**Work to complete**
Only the lines below from the one containing "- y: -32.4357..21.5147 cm" through the one containing "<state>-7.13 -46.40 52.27" belong in the answer, repeated exactly and without pictures.

**Dataset records**
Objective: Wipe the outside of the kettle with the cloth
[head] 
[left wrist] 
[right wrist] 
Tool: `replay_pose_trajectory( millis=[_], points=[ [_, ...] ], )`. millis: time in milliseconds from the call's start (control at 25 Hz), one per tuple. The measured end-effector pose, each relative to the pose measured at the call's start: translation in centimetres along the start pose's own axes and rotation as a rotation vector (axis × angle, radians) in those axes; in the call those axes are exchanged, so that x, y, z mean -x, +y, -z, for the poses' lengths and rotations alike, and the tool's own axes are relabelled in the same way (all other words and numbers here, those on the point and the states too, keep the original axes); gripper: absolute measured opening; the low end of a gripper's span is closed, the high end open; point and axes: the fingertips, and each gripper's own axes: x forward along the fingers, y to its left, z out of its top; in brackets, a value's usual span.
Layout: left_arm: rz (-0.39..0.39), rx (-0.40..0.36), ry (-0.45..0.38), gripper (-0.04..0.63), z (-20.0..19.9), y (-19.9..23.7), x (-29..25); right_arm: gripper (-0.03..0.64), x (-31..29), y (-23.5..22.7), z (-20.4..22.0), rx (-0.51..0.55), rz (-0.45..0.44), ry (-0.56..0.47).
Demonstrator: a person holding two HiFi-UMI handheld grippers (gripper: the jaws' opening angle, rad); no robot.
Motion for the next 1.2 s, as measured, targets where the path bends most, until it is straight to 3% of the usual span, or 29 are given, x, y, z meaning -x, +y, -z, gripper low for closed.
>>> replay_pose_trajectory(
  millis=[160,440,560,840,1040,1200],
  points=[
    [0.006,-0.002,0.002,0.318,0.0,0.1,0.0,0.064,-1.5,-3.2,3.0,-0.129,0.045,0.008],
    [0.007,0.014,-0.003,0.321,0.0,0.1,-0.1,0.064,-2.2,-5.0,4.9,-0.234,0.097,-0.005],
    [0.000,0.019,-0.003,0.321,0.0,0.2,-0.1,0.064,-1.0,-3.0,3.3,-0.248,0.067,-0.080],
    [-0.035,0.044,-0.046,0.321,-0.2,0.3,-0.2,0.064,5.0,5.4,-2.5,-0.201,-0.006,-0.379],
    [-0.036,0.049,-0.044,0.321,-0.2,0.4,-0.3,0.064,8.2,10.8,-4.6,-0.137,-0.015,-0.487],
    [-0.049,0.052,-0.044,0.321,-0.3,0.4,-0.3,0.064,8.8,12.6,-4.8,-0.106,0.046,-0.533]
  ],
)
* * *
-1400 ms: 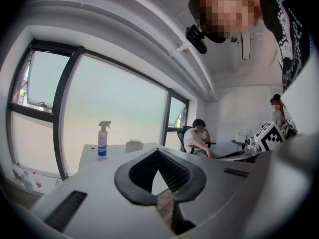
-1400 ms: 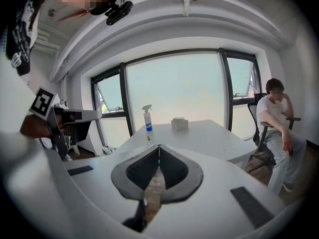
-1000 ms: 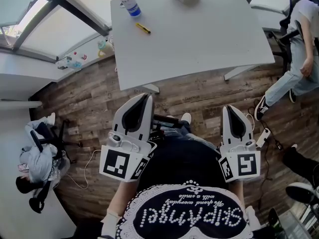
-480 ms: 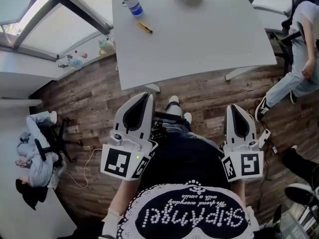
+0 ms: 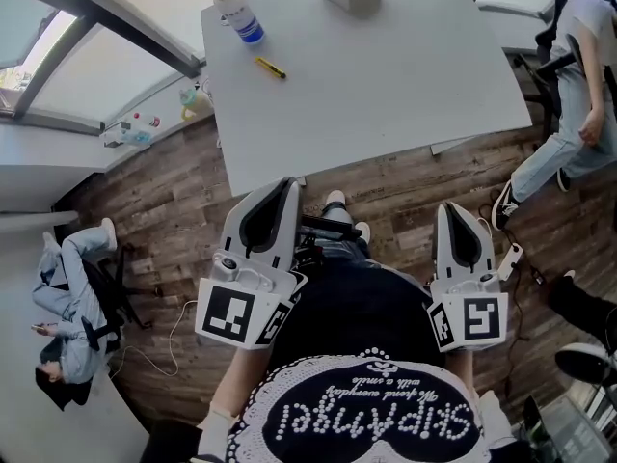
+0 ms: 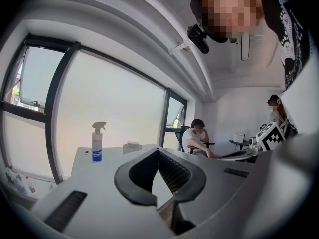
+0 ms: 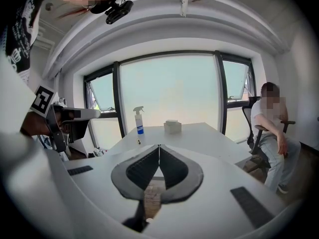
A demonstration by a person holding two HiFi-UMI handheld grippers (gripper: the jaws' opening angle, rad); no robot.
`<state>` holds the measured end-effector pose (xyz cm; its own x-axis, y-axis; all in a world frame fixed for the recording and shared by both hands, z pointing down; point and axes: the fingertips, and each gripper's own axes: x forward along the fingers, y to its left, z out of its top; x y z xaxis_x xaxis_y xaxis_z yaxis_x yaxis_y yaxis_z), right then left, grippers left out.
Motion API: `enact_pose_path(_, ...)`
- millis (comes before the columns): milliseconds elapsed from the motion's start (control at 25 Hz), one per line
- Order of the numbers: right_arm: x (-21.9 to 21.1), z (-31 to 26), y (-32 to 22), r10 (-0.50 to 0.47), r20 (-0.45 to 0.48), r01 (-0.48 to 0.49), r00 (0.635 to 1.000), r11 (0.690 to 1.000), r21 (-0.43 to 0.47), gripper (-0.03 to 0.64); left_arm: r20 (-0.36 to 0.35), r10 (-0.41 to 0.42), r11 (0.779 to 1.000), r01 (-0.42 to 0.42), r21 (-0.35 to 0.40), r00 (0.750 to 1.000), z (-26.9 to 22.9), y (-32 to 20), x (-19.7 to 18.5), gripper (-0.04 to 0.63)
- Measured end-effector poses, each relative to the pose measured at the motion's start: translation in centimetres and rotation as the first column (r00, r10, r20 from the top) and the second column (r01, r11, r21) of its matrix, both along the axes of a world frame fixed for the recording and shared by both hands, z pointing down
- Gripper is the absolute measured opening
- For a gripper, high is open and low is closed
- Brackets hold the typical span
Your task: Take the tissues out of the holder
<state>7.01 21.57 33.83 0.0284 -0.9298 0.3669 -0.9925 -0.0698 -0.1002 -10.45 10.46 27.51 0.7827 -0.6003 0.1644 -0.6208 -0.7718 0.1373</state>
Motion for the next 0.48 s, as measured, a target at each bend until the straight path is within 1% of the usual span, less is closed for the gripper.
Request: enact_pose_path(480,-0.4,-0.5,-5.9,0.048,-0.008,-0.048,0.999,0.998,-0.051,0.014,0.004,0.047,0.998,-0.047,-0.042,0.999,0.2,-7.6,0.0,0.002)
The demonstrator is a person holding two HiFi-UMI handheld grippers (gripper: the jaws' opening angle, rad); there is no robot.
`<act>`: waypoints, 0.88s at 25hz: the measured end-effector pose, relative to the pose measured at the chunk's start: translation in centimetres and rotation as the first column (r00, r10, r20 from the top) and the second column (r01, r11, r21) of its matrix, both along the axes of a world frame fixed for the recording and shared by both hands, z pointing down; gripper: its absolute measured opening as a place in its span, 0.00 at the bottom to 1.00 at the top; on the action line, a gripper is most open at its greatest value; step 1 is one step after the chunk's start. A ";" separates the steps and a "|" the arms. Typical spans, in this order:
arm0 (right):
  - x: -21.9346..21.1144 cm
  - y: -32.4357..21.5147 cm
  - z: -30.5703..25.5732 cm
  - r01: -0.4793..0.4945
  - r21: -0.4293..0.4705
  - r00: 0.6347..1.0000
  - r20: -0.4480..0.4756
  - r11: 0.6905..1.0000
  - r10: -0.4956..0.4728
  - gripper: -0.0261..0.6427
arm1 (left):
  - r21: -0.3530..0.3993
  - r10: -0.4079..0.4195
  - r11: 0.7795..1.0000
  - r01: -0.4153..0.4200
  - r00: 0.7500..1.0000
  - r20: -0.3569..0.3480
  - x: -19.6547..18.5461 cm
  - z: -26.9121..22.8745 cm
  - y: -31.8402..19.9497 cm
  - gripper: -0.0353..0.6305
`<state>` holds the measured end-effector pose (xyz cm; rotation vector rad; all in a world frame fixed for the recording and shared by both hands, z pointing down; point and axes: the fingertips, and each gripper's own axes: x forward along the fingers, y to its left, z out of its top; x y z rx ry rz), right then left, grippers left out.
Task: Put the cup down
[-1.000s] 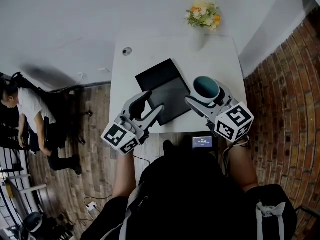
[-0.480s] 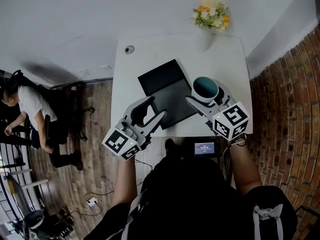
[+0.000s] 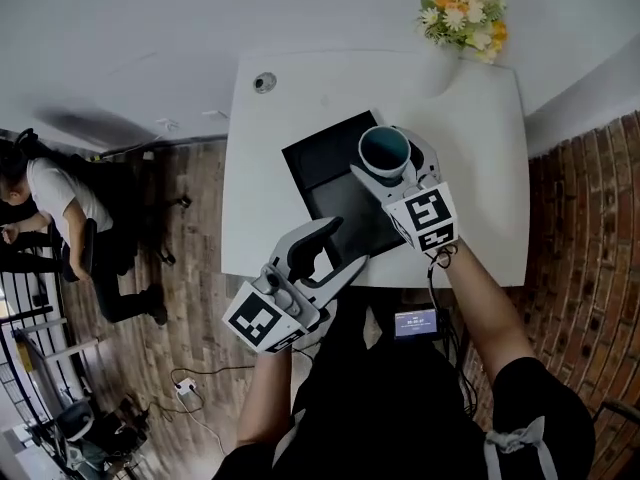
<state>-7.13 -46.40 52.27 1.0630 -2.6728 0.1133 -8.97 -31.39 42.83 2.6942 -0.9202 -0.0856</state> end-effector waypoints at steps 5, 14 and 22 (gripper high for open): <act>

**Your response**
  - y: -32.4357..21.5147 cm
  - z: -30.5703..25.5732 cm
  - r01: -0.4793..0.4945
  - r21: -0.4293..0.4705
  - r00: 0.6347..1.0000
  - r20: -0.4480..0.4756
  - r11: 0.6905..1.0000
  - r10: -0.4956..0.4728
  - gripper: -0.0261..0.6427
arm1 (left):
  - r21: -0.3530..0.3993
  - r10: -0.4079..0.4195
  - r11: 0.7795..1.0000
  - r01: -0.4153..0.4200
  - r00: 0.7500..1.0000
  - r20: -0.3569..0.3480
  - x: -19.6547..18.5461 cm
  - z: -26.9121..22.8745 cm
  - y: -31.8402..19.9497 cm
  - gripper: -0.0353..0.6305
`<state>` holds the measured end-effector pose (xyz cm; rotation vector rad; all in a world frame fixed for the recording and shared by both hands, z pointing down; point and axes: the fingertips, and each gripper's own axes: x forward along the fingers, y to its left, z out of its top; x y z rx ry rz), right then left, grippers left out.
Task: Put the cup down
[-1.000s] 
[-0.480s] 
[+0.000s] 
<state>-7.13 -46.40 52.27 1.0630 -2.6728 0.1133 -8.97 -31.39 42.83 2.6942 -0.9202 -0.0856</state> end-effector waypoints at steps 5, 14 and 22 (gripper high for open): <act>

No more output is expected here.